In A Christmas Carol, what does Scrooge notice beneath the Ghost of Christmas Present's robe?
Towards the end of his meeting with the Ghost of Christmas Present, Scrooge notices that something is protruding from the base of his robe. On first glance, it looks like a claw but it is, in fact, two children who Dickens describes as being "wretched, abject, frightful, hideous, miserable." The children, a boy and a girl, represent ignorance and want and are used by the ghost to convey a warning to Scrooge and to the city of London.

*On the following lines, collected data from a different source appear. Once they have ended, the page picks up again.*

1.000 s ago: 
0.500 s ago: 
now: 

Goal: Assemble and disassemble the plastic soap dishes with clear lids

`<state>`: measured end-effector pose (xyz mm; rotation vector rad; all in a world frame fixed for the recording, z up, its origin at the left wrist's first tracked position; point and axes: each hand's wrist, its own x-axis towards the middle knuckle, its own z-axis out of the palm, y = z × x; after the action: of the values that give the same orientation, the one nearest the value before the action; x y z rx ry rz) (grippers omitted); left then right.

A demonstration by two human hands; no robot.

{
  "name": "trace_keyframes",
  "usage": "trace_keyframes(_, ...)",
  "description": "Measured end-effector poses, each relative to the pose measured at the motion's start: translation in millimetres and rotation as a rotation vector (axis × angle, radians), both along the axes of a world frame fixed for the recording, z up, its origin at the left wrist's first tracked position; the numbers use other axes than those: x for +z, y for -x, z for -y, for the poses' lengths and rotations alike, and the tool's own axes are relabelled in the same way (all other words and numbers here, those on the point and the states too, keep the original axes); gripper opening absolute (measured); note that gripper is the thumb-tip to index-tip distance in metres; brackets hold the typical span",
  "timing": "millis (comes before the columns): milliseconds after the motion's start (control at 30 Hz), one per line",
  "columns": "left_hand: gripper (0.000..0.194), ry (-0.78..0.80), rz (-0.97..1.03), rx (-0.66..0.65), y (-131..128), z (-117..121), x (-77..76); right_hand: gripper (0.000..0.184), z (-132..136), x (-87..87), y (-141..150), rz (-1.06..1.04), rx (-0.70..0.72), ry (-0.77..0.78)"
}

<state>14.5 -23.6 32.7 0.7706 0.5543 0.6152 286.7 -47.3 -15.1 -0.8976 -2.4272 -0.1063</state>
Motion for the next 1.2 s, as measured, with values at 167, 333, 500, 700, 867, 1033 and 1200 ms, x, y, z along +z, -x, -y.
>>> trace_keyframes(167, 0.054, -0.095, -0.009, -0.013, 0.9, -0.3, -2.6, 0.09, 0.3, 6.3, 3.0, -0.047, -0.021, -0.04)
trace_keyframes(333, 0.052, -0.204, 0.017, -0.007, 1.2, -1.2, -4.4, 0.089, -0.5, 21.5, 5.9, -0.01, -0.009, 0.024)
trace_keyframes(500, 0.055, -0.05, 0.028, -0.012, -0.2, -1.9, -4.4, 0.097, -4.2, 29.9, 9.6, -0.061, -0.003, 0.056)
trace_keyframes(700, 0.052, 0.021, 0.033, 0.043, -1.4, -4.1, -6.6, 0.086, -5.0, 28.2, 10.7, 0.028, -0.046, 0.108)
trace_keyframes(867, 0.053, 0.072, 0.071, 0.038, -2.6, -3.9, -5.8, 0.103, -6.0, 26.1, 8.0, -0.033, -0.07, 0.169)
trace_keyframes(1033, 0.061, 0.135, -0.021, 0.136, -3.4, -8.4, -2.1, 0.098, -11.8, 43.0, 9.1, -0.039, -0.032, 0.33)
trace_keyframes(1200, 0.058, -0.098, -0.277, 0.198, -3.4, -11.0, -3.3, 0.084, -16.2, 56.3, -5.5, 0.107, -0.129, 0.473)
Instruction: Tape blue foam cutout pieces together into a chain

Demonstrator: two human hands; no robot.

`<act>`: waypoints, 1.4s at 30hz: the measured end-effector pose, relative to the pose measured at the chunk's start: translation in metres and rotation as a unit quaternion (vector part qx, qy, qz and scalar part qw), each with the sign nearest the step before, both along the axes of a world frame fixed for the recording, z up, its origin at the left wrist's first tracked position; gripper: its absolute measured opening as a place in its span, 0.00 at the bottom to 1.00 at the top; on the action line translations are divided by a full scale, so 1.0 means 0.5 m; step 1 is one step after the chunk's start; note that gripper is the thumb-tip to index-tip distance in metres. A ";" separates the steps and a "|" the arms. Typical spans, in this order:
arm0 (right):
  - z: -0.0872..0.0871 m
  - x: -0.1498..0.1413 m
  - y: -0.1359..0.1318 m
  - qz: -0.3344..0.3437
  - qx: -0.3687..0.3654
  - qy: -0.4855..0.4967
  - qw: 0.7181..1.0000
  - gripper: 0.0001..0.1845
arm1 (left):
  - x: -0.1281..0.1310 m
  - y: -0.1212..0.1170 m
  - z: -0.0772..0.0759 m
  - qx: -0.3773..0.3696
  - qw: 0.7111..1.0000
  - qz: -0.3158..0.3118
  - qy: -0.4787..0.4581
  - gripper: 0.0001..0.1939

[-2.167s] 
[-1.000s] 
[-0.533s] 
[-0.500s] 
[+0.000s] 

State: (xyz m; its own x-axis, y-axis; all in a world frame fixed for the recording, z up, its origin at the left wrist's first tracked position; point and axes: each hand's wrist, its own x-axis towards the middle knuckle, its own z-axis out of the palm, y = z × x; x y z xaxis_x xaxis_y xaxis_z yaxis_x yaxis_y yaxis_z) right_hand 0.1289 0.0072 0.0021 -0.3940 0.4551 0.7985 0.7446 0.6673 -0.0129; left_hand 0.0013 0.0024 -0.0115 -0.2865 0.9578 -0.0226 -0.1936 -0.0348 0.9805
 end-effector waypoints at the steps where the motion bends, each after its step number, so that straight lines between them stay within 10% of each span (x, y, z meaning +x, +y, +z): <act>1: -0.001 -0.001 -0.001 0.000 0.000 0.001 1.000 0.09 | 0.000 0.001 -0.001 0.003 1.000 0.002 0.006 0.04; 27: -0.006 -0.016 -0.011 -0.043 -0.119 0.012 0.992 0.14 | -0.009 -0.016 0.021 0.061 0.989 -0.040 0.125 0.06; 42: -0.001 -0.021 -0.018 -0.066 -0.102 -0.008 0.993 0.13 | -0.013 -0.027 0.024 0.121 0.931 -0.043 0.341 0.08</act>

To put this into context, Dickens wrote A Christmas Carol in 1843, when Britain was undergoing its Industrial Revolution. While the country grew wealthy from its increased manufacture, the vast majority of people suffered unprecedented levels of poverty as they laboured in factories and workshops. For the children of the industrial working class, life was especially hard. They were expected to work and contribute to the family's income and there were few regulations in place to protect them from long working hours and dangerous conditions. Like the children under the ghost's robe, these children were not healthy and happy like they ought to be, but were instead the victims of their circumstances, forever scarred by hard work:
"Where graceful youth should have filled their features out, and touched them with its freshest tints, a stale and shrivelled hand, like that of age, had pinched, and twisted them, and pulled them into shreds."
The ghost's warning, then, is an attempt by Dickens to raise public awareness of child labour and poverty in industrial Britain. He wanted people to act now to help and protect them, before it was too late.